Portrait: Carole

Elle danse, Carole. 

Elle danse et ses pieds marquent la cadence du temps, de la fuite inébranlable d’un temps qui meurtrit. 

Elle danse, Carole. 

Elle danse pour un peuple que l’on oublie et que l’on égorge, elle tend sa main vers ceux qui tombent et elle s’étire, s’étire pour apporter un semblant de dernière grâce à ceux à qui l’on ferme les yeux. 

Elle danse, Carole, elle danse et elle mime l’agonie pour faire comprendre l’horreur, elle danse et ses cheveux s’affolent à mesure qu’elle tourbillonne, à mesure qu’elle se perd dans les méandres de la souffrance. 
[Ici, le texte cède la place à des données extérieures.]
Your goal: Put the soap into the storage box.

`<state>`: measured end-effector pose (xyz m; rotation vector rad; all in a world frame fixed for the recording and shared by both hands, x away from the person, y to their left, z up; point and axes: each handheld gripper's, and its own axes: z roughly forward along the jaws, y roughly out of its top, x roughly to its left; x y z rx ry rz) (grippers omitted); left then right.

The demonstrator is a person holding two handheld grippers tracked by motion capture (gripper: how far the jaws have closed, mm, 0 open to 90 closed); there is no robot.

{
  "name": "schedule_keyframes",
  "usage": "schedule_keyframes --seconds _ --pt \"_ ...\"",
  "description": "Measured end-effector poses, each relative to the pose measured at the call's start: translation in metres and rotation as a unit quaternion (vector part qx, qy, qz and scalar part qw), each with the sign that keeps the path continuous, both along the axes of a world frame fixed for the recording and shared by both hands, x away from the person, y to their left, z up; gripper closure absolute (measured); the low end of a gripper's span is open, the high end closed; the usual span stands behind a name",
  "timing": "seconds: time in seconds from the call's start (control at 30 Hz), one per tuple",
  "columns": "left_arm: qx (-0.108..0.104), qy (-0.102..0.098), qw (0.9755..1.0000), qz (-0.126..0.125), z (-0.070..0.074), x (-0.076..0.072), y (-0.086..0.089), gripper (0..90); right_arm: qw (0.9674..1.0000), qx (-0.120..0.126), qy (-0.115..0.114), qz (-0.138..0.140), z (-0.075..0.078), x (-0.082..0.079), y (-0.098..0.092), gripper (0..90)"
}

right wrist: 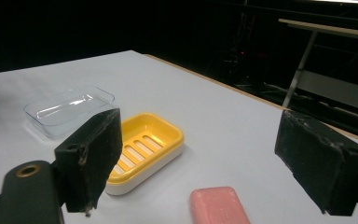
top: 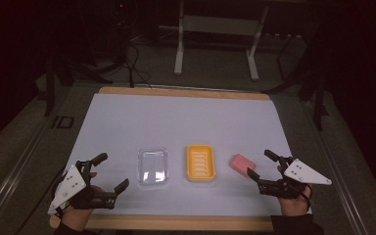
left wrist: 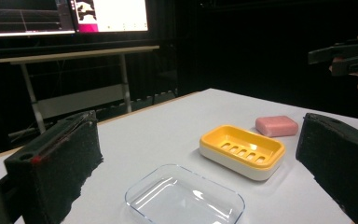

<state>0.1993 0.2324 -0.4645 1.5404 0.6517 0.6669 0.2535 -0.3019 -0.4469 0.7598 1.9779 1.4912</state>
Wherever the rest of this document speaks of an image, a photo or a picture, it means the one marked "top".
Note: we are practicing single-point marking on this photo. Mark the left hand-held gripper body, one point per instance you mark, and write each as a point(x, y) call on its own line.
point(71, 184)

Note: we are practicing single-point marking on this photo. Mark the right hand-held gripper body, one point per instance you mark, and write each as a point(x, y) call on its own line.
point(302, 173)

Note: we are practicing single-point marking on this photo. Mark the pink soap bar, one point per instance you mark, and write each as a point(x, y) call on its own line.
point(242, 163)

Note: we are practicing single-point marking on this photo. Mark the clear plastic container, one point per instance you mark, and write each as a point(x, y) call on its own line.
point(153, 167)

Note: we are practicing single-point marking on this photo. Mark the yellow soap dish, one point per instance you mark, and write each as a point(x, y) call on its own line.
point(200, 162)

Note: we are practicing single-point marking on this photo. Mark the person's left hand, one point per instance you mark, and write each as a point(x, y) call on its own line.
point(73, 218)

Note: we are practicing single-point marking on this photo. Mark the person's right hand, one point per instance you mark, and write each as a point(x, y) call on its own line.
point(293, 206)

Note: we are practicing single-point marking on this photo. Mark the black tripod stand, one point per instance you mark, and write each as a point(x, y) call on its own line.
point(318, 98)
point(50, 81)

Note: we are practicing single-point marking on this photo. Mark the white table mat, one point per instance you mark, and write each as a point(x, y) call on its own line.
point(182, 120)

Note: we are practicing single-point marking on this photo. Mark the metal floor rail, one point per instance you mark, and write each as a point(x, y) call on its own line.
point(13, 176)
point(339, 169)

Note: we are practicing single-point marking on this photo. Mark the black floor bracket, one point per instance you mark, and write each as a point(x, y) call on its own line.
point(63, 122)

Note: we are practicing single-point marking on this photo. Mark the white metal desk frame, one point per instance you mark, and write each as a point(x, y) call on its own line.
point(220, 25)

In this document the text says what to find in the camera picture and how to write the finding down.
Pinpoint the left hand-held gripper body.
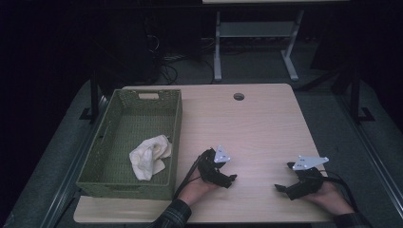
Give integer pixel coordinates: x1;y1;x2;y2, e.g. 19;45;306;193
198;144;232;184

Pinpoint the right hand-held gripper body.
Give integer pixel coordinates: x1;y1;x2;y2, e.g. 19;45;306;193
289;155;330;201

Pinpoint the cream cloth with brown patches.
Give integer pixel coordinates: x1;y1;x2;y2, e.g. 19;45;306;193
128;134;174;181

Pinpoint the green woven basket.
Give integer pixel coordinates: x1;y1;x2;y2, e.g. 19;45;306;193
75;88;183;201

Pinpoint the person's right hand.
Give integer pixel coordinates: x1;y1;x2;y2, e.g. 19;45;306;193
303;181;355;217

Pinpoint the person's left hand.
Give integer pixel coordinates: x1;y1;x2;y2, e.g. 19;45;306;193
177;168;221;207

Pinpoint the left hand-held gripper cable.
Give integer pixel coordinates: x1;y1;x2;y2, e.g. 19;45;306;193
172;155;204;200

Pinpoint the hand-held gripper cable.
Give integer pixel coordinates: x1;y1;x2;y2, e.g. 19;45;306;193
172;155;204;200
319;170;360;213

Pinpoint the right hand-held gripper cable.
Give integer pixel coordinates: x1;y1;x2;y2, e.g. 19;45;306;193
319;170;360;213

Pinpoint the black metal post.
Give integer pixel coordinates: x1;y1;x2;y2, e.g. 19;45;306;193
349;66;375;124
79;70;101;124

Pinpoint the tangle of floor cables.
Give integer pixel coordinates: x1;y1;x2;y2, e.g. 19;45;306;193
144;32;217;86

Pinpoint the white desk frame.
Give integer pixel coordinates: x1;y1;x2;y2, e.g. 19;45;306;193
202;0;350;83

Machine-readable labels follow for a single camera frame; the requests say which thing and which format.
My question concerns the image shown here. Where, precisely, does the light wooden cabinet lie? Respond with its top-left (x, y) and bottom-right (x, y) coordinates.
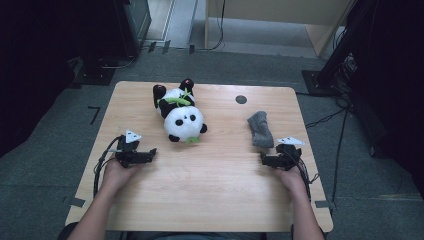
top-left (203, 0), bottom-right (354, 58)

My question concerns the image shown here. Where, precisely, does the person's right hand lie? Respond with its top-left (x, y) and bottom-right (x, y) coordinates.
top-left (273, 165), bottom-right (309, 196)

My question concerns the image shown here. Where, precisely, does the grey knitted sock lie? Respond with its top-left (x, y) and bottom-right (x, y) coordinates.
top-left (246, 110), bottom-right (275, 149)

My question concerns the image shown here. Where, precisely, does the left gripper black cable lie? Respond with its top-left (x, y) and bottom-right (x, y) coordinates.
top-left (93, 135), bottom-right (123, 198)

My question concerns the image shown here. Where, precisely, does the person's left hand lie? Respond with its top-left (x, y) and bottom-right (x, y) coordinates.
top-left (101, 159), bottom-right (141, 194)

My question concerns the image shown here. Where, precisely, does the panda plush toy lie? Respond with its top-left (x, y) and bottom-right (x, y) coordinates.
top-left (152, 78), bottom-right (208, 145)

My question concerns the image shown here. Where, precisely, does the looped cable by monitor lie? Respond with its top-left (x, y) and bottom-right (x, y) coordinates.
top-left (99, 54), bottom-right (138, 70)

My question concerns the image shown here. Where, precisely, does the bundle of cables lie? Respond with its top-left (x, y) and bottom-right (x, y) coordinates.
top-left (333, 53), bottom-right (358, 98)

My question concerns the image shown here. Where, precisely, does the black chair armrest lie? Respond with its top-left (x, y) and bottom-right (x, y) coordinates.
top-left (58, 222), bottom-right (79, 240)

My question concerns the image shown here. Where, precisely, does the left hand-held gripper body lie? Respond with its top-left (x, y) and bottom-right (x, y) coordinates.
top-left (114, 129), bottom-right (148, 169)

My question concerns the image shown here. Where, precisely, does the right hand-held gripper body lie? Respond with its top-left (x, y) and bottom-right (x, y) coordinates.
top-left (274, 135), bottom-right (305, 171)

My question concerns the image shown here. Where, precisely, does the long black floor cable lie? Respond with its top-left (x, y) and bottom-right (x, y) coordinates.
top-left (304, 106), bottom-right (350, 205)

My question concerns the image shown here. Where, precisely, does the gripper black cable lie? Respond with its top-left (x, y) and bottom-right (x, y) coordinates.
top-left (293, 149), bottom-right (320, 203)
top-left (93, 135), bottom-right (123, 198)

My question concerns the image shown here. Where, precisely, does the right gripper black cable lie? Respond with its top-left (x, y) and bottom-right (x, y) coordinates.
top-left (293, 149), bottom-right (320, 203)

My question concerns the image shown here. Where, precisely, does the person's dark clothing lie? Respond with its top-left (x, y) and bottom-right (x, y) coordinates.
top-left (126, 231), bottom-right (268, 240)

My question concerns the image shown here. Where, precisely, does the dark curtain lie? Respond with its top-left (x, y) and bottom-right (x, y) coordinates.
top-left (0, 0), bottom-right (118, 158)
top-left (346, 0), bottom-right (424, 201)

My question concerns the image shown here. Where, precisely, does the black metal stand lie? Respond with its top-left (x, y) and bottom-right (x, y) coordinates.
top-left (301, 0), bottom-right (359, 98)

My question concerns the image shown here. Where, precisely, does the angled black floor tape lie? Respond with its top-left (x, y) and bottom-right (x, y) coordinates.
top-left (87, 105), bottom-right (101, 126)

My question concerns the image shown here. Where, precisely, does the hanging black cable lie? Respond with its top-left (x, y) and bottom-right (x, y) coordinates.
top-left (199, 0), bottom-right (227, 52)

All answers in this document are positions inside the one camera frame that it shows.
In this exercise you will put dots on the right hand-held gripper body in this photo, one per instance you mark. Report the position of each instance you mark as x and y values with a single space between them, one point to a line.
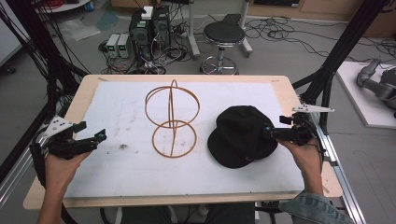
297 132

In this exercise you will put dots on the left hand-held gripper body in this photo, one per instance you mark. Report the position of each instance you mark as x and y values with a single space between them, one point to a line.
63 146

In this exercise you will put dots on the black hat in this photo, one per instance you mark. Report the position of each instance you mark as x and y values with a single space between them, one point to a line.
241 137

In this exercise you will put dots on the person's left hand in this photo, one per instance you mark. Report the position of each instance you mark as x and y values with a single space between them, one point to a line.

Elle s’étend de tout son long pour bâtir un pont d’amour entre eux et nous, pour prendre un peu de leur douleur et envoyer de l’espoir, son corps vecteur de tendresse, raide comme la corde de l’arc, elle envoie ses flèches de solidarité aussi loin qu’elle le peut, par delà la barbarie et la honte, la portée de son archée plus grande et plus forte que les divisions factices. 

Elle danse, Carole, et ses pas martèlent le sol pour faire écho aux marches de la liberté, ses hanches se meuvent et clament leur arabité, Arabe, tu m’entends, tous Arabes, tues-en un vois-nous tous surgir! 

Elle danse, Carole, chaque filaments de nerfs et de coeur noués en une force souple et flexible, elle danse et chaque ondulation de son corps appelle au réveil des consciences, au lever de bouclier contre l’arrogance des tyrans et l’indifférence des hypocrites. 

Elle danse, Carole, les hurlements de haine du dehors ne l’atteignent pas. Elle a une mission: danser pour un peuple, utiliser son corps pour en sauver d’autres. 

Elle danse, Carole comme d’autres lèvent le poing, et avec un dernier rond de jambe elle quitte la scène, laissant chaque coeur vibrer au rythme du 3oud qui l’accompagne, chaque battement en parfaite harmonie, le concert de la liberté.